* Assignment
Your answer must be a single number: how many lines of the data include "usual".

(Raw data begins)

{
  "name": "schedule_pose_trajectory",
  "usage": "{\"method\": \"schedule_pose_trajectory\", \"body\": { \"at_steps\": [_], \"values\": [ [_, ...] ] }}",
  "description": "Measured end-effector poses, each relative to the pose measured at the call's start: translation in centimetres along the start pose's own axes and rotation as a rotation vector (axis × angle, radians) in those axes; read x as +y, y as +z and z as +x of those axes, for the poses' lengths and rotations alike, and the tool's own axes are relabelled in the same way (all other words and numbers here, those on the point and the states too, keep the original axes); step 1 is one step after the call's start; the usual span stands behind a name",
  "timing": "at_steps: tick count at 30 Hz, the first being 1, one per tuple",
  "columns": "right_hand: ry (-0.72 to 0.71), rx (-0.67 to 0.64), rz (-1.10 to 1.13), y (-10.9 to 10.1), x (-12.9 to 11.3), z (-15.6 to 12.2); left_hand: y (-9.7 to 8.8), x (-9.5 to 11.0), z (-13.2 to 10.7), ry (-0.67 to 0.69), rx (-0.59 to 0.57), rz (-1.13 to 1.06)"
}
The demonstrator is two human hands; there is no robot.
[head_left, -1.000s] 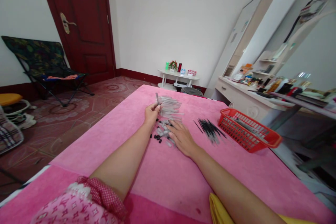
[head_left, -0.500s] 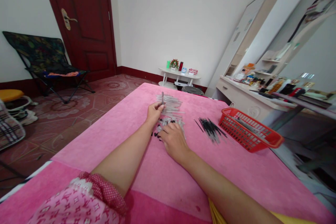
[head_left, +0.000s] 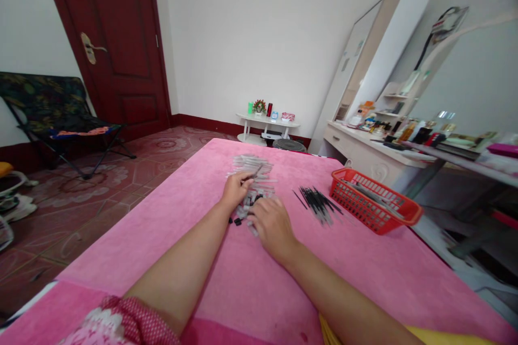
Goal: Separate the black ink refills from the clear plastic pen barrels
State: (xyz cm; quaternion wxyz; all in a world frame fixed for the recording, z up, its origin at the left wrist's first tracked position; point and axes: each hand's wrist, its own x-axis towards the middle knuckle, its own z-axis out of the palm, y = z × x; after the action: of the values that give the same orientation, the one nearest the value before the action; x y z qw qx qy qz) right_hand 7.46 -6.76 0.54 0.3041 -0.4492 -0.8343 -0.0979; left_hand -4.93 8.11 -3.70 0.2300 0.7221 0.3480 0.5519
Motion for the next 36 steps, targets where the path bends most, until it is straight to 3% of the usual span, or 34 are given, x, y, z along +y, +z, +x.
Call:
{"method": "schedule_pose_trajectory", "body": {
  "at_steps": [5, 9, 14, 24, 36],
  "values": [
    [0.538, 0.283, 0.475, -0.7, 5.2, -0.5, -0.4, 1.3, -0.3, 0.189, -0.181, 0.251],
    [0.688, 0.387, 0.715, 0.1, 8.6, -1.4, -0.4, 2.4, -0.3, 0.299, -0.285, 0.372],
    [0.702, 0.413, 0.745, 0.1, 9.0, -1.4, -0.3, 2.9, -0.2, 0.383, -0.357, 0.448],
    [0.637, 0.412, 0.681, -0.1, 8.4, -1.2, -0.1, 2.8, -0.3, 0.418, -0.392, 0.495],
    [0.587, 0.359, 0.430, -0.5, 8.5, -1.5, -0.1, 3.2, -0.4, 0.414, -0.419, 0.516]
  ]
}}
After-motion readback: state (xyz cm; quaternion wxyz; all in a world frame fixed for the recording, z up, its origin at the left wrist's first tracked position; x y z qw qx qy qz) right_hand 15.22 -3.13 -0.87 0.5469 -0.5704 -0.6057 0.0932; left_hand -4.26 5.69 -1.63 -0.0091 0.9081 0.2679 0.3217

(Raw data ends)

* Solution for this exercise
2